Danek,

> I can't speak to the caiman bug.

Dave already adressed this.

> As for the pkg(5) bug, the point, which may have been lost in the shuffle,
> is that until the depot supports fine grained authorizations, the
> recommended way to publish packages is to publish either to a fully

Where is this recommended?  I haven't seen this in the final 2010.03 IPS
Guide, but may simply be blind. 

> protected host (over loopback, on a machine not on the internet, with IPF

There's currently no way to start pkg.depotd listening only on the
loopback interface AFAICS, you can only chose the port.  This (or,
better yet, restricting write access to either loopback or a single/few
address/es) would certainly be a start.  All I'm asking is something
better than no access control at all.

> blocking the port, whatever) or to a file: URL which doesn't involve an
> open port at all.  The resulting repository can then be moved to an
> appropriate location, and a read-only depot stood up on top of that.
>
> This is the way that we've been managing pkg.opensolaris.org, and it's been
> quite successful, and is entirely safe.

I wouldn't have expected otherwise, anything else would have been
criminally careless.  But your knowledge, as the developers and
deployers of the service, doesn't automatically diffuse to other users.

> I agree that the documentation could make this process clearer and indicate
> that it's recommended.  In addition, making the SMF service default to
> read-only makes sense in case an administrator starts up the service
> without having read the documentation.

Fine.  Please also update the man pages with crucial information like
this; having this only in the IPS Guide seems not enough, given the risk
involved.

> I believe Shawn has filed bugs for all of this, and is in the process of
> fixing them.

That's great, thanks.

> I think that what was obvious to the pkg(5) team -- namely that safety is
> entirely achievable without fine grained authorizations, and how to achieve
> it -- was not obvious to you, and that disconnect was not recognized and
> communicated effectively.  I hope that we've managed to do so now.

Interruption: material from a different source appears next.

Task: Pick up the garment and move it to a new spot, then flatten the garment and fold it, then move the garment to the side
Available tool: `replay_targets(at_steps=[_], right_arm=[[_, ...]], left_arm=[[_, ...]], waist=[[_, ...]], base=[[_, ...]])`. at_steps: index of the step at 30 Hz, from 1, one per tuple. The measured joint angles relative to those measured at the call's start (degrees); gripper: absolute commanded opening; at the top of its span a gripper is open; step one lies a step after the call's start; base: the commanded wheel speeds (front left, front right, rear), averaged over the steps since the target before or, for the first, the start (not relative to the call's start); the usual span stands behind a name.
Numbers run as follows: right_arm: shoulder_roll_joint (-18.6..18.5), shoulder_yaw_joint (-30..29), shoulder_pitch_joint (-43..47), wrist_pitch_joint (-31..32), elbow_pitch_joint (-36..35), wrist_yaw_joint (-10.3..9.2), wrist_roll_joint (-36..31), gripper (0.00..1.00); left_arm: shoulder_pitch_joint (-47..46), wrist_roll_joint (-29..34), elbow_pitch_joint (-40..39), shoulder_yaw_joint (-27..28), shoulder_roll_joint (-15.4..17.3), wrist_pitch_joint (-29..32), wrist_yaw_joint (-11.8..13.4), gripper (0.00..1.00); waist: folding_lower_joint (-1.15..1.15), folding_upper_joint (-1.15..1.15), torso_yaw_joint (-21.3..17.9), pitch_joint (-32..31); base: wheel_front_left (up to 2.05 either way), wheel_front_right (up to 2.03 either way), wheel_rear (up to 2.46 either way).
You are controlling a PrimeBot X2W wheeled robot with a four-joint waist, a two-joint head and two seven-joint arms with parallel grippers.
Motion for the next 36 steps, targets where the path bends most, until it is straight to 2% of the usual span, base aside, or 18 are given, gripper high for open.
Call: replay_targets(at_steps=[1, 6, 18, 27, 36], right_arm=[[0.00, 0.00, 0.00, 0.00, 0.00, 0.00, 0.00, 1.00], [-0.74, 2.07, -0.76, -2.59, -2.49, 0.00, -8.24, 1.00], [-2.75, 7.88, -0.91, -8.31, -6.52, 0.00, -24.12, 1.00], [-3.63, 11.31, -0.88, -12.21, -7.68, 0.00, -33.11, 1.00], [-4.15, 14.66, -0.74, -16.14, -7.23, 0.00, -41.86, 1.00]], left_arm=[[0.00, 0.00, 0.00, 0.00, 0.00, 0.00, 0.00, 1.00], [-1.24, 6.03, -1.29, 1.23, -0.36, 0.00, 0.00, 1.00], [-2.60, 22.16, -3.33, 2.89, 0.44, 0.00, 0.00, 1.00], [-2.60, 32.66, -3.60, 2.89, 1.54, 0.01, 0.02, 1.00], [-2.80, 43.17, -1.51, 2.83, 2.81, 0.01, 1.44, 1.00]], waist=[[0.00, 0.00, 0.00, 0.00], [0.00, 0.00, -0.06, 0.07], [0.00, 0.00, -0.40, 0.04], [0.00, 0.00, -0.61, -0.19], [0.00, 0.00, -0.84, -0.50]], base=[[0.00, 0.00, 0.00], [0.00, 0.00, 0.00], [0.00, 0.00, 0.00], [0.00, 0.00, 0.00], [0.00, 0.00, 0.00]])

Indeed, and I fear that's one of the problems with the current speed of
IPS development and wide range of deployment: customers start (or are
forced to start, given that the rug is pulled under them with the
removal of SVr4 packaging, Jumpstart, and Flash) using this stuff in the
wild, while important documentation, caveats etc. is either missing, sort
of hidden in the IPS hg repo or on wikis.sun.com.  Bringing all this
together in a single place would be very important to avoid disconnects
like this in the future.

> If, given this information, our priorities still appear to you to be poor,
> you have the options of either contributing to the project, or talking to

I'm doing so, at present more the the form of bug reports and RFEs than
contributing code: there are only so many hours in a day, and my python
knowledge is practically zero.

> Angry emails on public forums, as cathartic as they may be from time to
> time, are not helpful, particularly when the new folks in charge are still
> making up their minds whether open development is worth the cost.

Perhaps true, but on the other hand, I often sense what I consider a
highly problematic reaction from some members of the IPS team.  The
tenor often is: we're still in development, we know the requirements and
constraints, either contribute or shut up.  What this seems to forget is
that many sites are sort of forced to use what is available *now*, and
have been working with packaging software and automated installation for
years if not decades, so they understand their use cases just as well.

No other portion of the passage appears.